Vivre dans la réactivité : du réflexe de survie à la liberté créative

Vivre dans la réactivité, c’est avoir l’impression que notre vie nous échappe un peu. Les événements extérieurs nous heurtent, déclenchent en nous des vagues émotionnelles, et sans même y réfléchir, nous répondons par un réflexe. Parfois dans la colère, parfois dans le retrait, parfois dans la justification ou la défense. Comme si chaque parole, chaque geste de l’autre venait appuyer sur un bouton déjà programmé en nous.

C’est un mode de fonctionnement profondément humain, et en réalité, il n’a rien d’anormal. Il vient de très loin, de nos mémoires les plus anciennes : nos systèmes nerveux sont faits pour nous protéger. Face à ce qui ressemble à un danger, le corps prend les commandes. Le cœur accélère, les muscles se contractent, l’adrénaline monte. Notre cerveau reptilien – celui qui gère l’instinct de survie – active alors des scénarios automatiques : attaquer, fuir ou se figer. Ces réactions étaient vitales lorsque nos ancêtres devaient échapper à un prédateur. Elles le sont beaucoup moins quand il s’agit simplement d’un collègue qui nous interrompt, d’un partenaire qui hausse la voix ou d’un retard de train. Pourtant, notre corps réagit comme si notre vie en dépendait.

Sous cette réactivité, il y a aussi toutes nos blessures émotionnelles accumulées. Chaque fois que nous avons été rejetés, humiliés, trahis, abandonnés, ces empreintes se sont inscrites dans notre mémoire. Alors, quand une situation actuelle réveille une blessure passée, le corps et l’émotion surgissent ensemble, sans filtre. On ne réagit pas seulement à ce qui se passe ici et maintenant : on réactive toute une histoire déjà vécue.

Et c’est là qu’il est important d’apporter de la compassion. Parce que personne ne choisit délibérément de surréagir, de se mettre en colère trop vite, ou de se fermer au contact. Ce sont des mécanismes de protection. Des tentatives du corps et du psychisme pour nous préserver d’une douleur plus grande. Comprendre cela permet de se libérer de la culpabilité et du jugement que nous pouvons avoir envers nous-mêmes.

La réactivité n’est pas une erreur. C’est une stratégie de survie. Mais nous ne sommes pas condamnés à vivre en mode survie.
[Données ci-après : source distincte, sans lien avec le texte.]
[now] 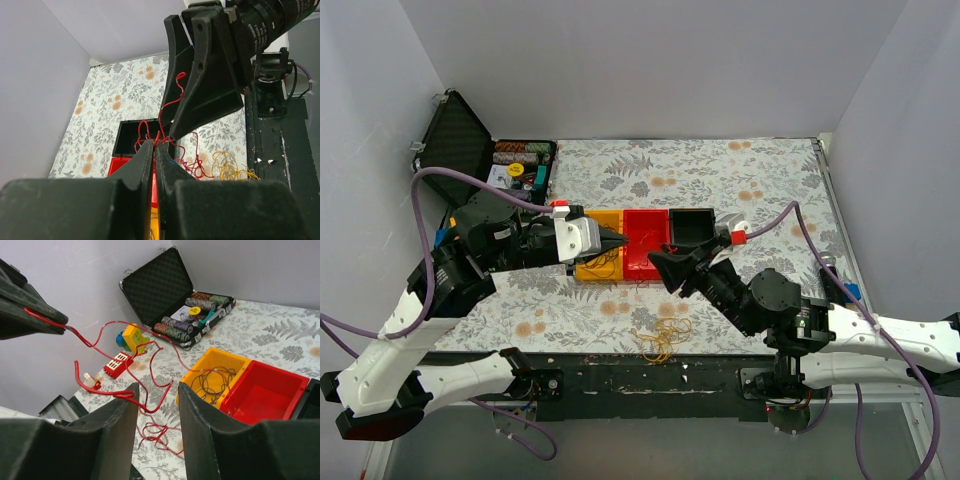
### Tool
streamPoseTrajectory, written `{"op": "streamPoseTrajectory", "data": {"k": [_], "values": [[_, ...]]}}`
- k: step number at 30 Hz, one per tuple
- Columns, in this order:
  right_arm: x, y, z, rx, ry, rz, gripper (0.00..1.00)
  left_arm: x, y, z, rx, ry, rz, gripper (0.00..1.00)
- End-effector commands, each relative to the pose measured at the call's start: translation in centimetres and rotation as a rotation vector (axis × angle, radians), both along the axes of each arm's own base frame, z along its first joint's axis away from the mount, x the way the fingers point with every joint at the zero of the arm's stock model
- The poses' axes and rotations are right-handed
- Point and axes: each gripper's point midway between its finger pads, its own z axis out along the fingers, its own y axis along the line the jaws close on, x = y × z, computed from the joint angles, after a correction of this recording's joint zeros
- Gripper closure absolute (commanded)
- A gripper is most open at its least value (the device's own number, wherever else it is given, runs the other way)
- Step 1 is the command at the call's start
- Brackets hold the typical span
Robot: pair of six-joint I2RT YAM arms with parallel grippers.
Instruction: Untangle the cables
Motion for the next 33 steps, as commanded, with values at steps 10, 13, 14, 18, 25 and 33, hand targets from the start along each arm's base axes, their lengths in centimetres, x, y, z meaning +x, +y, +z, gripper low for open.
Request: {"op": "streamPoseTrajectory", "data": {"k": [10, 13, 14, 18, 25, 33], "values": [[1.7, -4.6, 6.3, 0.188, -0.051, -0.155, 0.99, -0.7, 0.5, -1.4, 0.033, 0.02, -0.018, 1.0], [1.7, -4.8, 6.4, 0.193, -0.054, -0.161, 0.99, -0.7, 0.4, -1.3, 0.032, 0.02, -0.021, 1.0], [1.7, -4.8, 6.5, 0.188, -0.058, -0.162, 0.99, -0.7, 0.4, -1.3, 0.033, 0.023, -0.021, 1.0], [2.2, -5.3, 6.6, 0.167, -0.057, -0.198, 0.99, -0.6, 0.4, -1.3, 0.035, 0.019, -0.017, 1.0], [2.6, -8.6, 11.1, 0.202, -0.131, -0.267, 0.99, -0.5, 1.0, -2.8, 0.073, 0.0, -0.006, 1.0], [2.9, -10.4, 12.6, 0.142, -0.17, -0.308, 0.99, -0.3, 1.8, -5.1, 0.122, -0.035, 0.008, 1.0]]}}
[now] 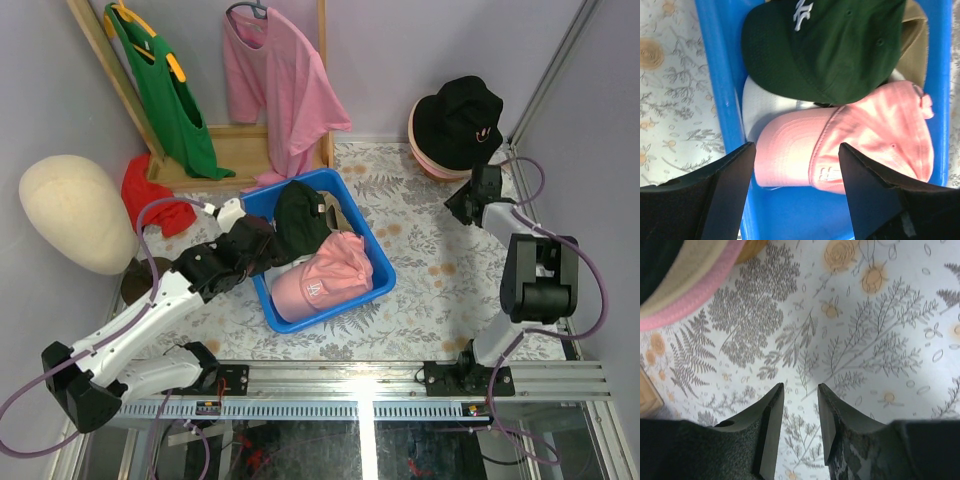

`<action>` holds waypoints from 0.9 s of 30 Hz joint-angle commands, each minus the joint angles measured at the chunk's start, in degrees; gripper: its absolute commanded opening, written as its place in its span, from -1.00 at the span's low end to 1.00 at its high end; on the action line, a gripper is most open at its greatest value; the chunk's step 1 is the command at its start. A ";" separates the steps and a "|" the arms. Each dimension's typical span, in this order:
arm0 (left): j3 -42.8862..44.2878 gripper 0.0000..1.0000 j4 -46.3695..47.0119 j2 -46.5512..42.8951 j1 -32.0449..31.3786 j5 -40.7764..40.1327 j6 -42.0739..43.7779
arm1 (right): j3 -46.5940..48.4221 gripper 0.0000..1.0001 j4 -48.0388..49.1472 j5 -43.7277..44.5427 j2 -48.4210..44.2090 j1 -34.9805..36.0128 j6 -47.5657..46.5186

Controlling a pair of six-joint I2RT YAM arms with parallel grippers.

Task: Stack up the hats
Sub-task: Move the bin to the center of the board.

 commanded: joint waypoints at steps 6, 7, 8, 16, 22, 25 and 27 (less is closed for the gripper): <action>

Nous avons une autre voie : celle de la réponse consciente et créative.

Cela commence par un pas tout simple, mais puissant : l’observation. Prendre une respiration avant de répondre. Sentir ce qui se passe dans son corps : la chaleur qui monte, la gorge qui se serre, le ventre qui se contracte. Nommer ce que l’on traverse : « Je sens de la colère », « Je sens de la peur ». Déjà, en le reconnaissant, nous ne sommes plus totalement identifiés à la réaction. Nous créons un espace entre le stimulus et notre action.

Dans cet espace naît la liberté. Là, nous pouvons choisir : vais-je répéter l’automatisme, ou vais-je inventer une autre façon de répondre ? Une réponse qui n’est pas dictée par le passé, mais par la personne que je souhaite être aujourd’hui.

Choisir la réponse créative, ce n’est pas toujours « répondre avec douceur et sourire ». Parfois, la réponse créative est de poser une limite ferme, de dire non, ou de prendre du recul. Mais cette fois, ce n’est plus une explosion ou une fuite impulsive. C’est une décision consciente, enracinée dans notre souveraineté intérieure.

Petit à petit, en pratiquant cette observation et ce choix, nous rééduquons notre système nerveux. Nous lui montrons qu’il y a d’autres chemins que l’attaque, la fuite ou la sidération. Nous ouvrons l’espace de la création, où chaque situation devient une opportunité de manifester la personne que nous désirons devenir.

Alors, la prochaine fois que tu sentiras la réactivité monter, rappelle-toi ceci : ce n’est pas une faute. C’est un réflexe de protection. Accueille-le avec compassion. Respire. Observe. Et laisse venir la réponse qui ouvre, plutôt que celle qui enferme. C’est ainsi que l’on passe du mode survie au mode créateur, et que l’on reprend les rênes de sa vie.